The Indian Express (Delhi Edition)

Striking miners kidnap, murder Bolivian minister

- ASSOCIATED PRESS

BOLIVIAN AUTHORITIE­S accused the president of a mining federation and two of his top officials of the killing of deputy interior minister Rodolfo Illanes amid a bitter strike, officials said Saturday. Forty miners have been detained in the case.

Illanes was kidnapped and beaten to death by striking mine workers on Thursday after to going to the town of Panduro, 130 km south of La Paz, to mediate in the dispute over mining laws and dwindling paychecks.

Three protesters have been killed in clashes with riot police, stoking tensions.

The striking miners had armed themselves with dynamite and seized several highways.

Bolivia’s Attorney General’s Office has detained 40 miners, among them protest leader Carlos Mamani, president of the National Federation of Mining Cooperativ­es of Bolivia. On Saturday afternoon, Mamani and two other federation officials were accused by the Public Ministry in Illanes’ death.

An autopsy found that Illanes died from trauma to the brain and thorax. The blockaded highway in Panduro was clear Friday as the miners returned to their camps.
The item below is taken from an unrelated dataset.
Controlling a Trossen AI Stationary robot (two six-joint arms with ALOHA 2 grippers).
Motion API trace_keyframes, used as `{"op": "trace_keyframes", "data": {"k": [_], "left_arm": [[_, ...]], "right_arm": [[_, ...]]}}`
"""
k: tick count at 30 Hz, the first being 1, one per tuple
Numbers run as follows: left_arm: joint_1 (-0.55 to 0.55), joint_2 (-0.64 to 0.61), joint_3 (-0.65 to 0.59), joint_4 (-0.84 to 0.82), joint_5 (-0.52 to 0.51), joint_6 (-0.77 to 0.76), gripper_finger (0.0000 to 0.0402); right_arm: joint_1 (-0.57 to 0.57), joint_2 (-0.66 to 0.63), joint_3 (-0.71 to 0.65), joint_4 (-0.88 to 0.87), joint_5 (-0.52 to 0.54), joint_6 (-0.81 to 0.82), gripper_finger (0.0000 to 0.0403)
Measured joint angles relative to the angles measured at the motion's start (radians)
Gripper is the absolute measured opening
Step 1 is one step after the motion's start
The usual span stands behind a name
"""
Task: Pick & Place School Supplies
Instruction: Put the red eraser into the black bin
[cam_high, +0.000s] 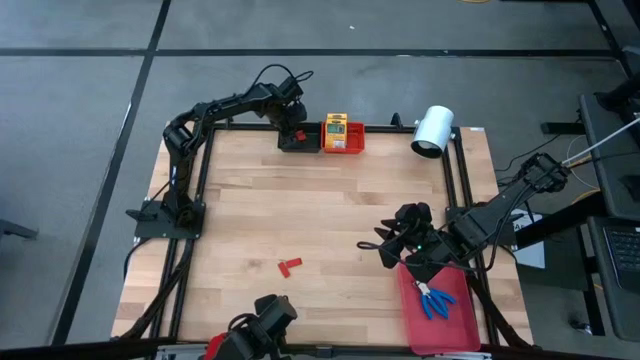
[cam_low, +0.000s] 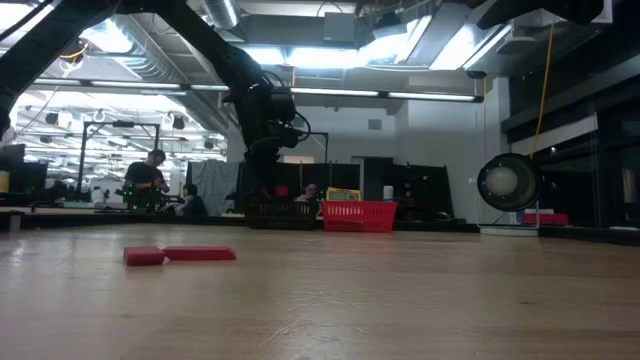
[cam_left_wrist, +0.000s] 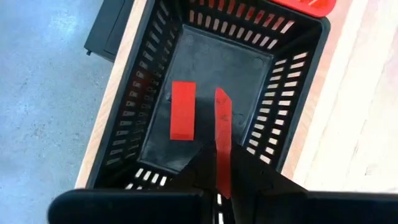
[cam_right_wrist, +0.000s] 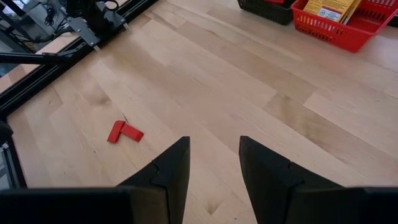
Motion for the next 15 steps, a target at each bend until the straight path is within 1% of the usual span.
{"op": "trace_keyframes", "data": {"k": [6,9,11,15], "left_arm": [[-0.001,0.000,0.000,0.007,0.019,-0.008,0.0014],[-0.001,0.000,0.000,0.008,0.063,-0.008,0.0016],[-0.001,0.000,0.000,0.009,0.074,-0.010,0.0033],[-0.002,0.000,0.000,0.022,0.071,-0.016,0.0085]], "right_arm": [[0.000,0.000,0.000,0.000,0.000,0.000,0.0141],[0.000,0.000,0.000,0.000,-0.001,0.000,0.0141],[0.005,0.000,0.000,0.000,-0.001,0.000,0.0141],[0.009,0.000,0.000,0.000,0.000,0.000,0.0141]]}}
Illanes’ murder underscore­d how President Evo Morales, a former coca growers’ union leader, has increasing­ly found himself at odds with the same kind of popular social movements that fueled his rise to power and have made up his political base.

The leftist president called the beating death of the deputy minister “a conspiracy” to overthrow him. Bolivia’s informal miners number about 100,000 and work in self-managed cooperativ­es producing primarily zinc, tin, silver and gold. They want to be able to associate with private companies, which promise to put more cash in their pockets, but are currently prohibited from doing so.